Steve Symington (Verizon Communications): Verizon isn't exactly the most popular stock on the market today. Shares of the telecommunications giant are down more than 17% year to date and sit 3% above their 52-week low as of this writing. For that, investors can thank pressure from smaller competitors that resulted in Verizon's first-ever reported decline in postpaid wireless subscribers last quarter.

But I'm not convinced Verizon is as weak as its share price indicates. For one, Verizon's customers are still exceedingly loyal, with retail postpaid phone churn remaining below 0.9% for more than two years. And Verizon is using its healthy cash flow (cash from operations last quarter was $1.7 billion) to invest heavily in the impending launch of its own 5G network, including a minimum $1.05 billion deal with Corning in April to buy up to up to 12.4 million miles of optical fiber per year from 2018 through 2020. This means the company should soon regain the advantage of a differentiated network that delights its customers for years to come. 

Verizon also only recently closed on its acquisition of Yahoo!
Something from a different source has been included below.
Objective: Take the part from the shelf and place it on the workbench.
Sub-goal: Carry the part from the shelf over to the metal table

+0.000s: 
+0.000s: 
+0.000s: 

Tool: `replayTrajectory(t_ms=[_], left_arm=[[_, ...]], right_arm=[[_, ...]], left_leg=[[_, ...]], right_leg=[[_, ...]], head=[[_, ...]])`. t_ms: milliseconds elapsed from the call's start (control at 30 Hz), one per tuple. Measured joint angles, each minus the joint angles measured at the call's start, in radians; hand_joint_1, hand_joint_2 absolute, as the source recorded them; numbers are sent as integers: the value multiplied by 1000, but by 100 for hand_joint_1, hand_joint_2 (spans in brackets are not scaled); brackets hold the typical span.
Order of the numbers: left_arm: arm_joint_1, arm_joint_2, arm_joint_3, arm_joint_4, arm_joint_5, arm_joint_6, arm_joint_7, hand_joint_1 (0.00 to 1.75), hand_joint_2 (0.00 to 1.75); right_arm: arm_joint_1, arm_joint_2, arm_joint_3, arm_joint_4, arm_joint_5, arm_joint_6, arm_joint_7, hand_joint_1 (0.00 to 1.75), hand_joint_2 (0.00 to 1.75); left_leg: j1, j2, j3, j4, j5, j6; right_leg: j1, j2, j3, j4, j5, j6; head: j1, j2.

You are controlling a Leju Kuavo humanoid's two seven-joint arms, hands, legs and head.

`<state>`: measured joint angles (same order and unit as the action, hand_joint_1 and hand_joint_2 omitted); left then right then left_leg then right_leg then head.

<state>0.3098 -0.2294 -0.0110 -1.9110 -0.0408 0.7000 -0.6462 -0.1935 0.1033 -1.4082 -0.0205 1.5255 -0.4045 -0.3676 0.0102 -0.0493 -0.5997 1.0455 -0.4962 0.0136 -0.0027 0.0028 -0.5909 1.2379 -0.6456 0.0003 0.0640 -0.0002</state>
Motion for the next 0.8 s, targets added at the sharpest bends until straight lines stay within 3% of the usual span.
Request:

Inc. -- which incidentally turned its own profit just before the purchase was completed -- significantly expanding the presence of its Media and Telematics organization, with more than 50 media and tech brands serving over a billion consumers. Shortly after the deal closed, Verizon combined Yahoo!'s assets -- including HuffPost, Yahoo Sports, AOL.com, MAKERS, Tumblr, Yahoo! Finance, and Yahoo! Mail, to name a few -- in a new subsidiary called "Oath," with a succinct goal to "build brands people love."

Of course, these initiatives will take time to yield fruit. But I love Verizon's long-term mentality. And in the meantime, investors can collect its hefty dividend that yields nearly 5.3% annually as of this writing.